:: PROMPT ::
Return the lines of the data below, from the one containing "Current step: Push" through the very last, exactly and with both ends included; no pictures.
━━━━━ GIVEN INFORMATION
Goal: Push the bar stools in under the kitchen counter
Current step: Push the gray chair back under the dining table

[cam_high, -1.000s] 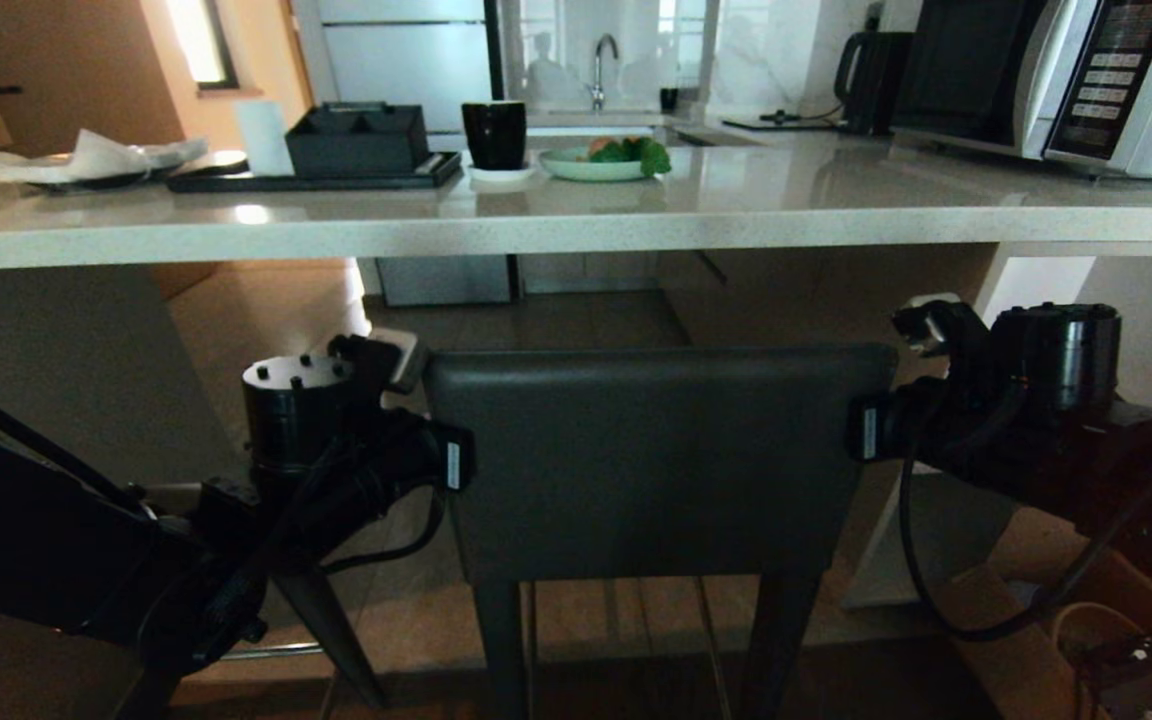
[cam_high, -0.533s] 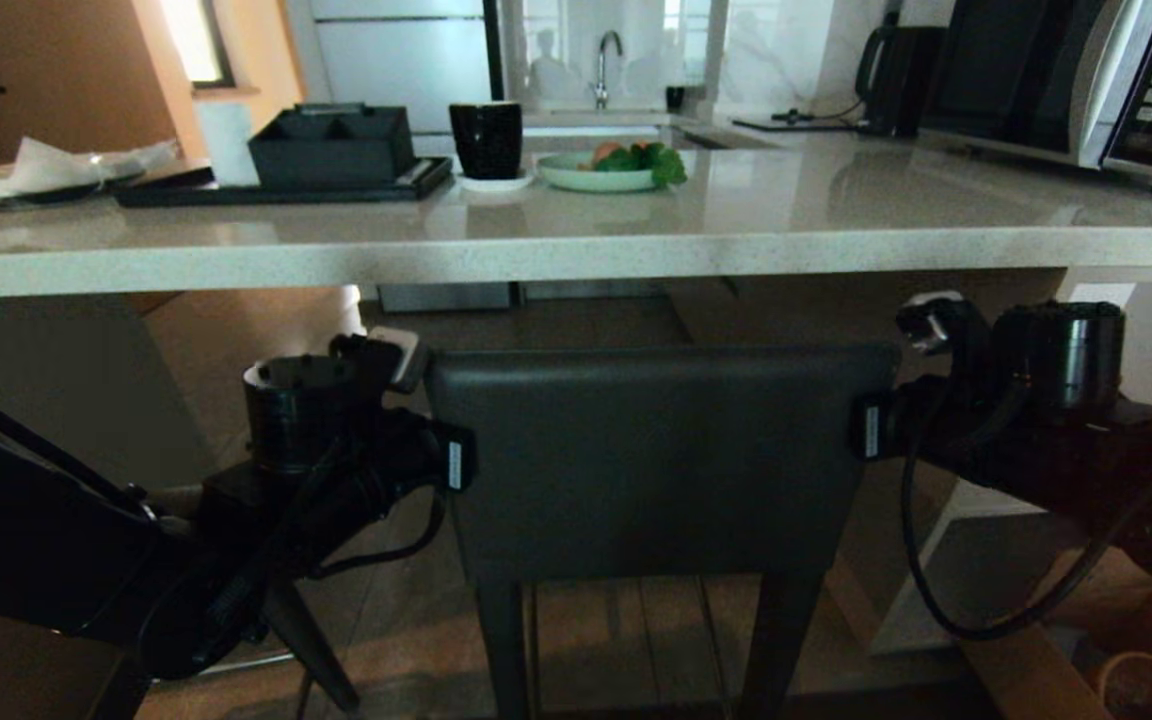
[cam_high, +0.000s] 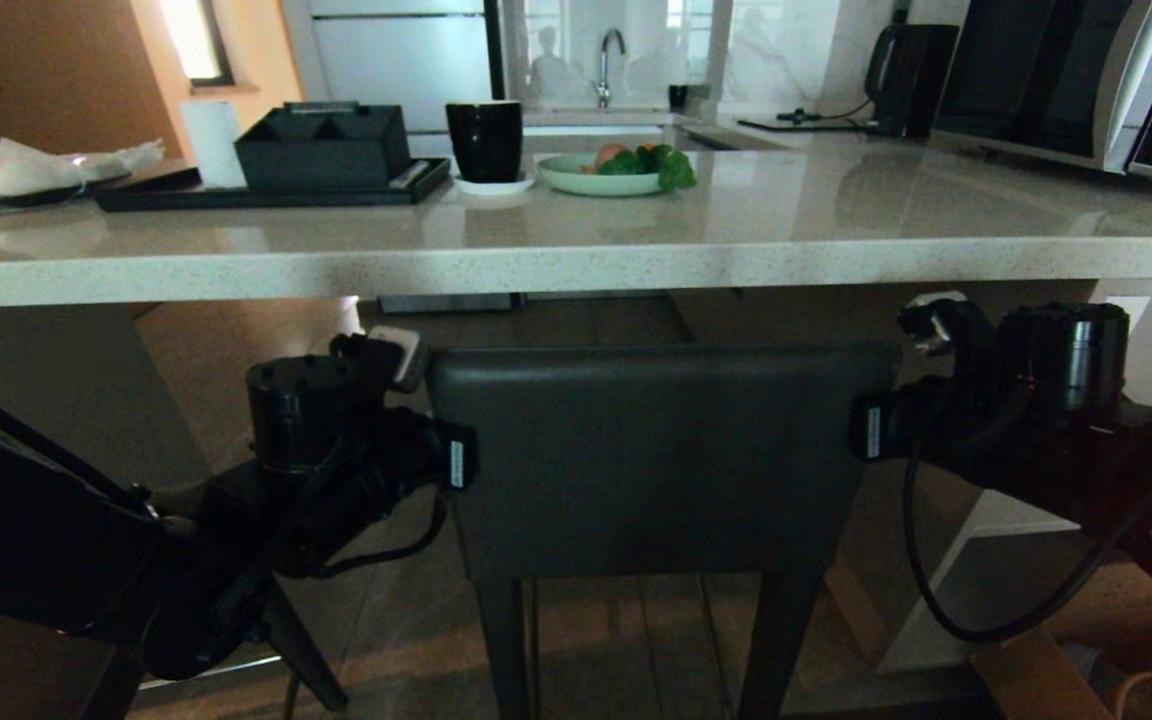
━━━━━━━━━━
:: SOLVED PROBLEM ::
Current step: Push the gray chair back under the dining table

[cam_high, -1.000s] 
[cam_high, -0.533s] 
[cam_high, +0.000s] 

This response is done.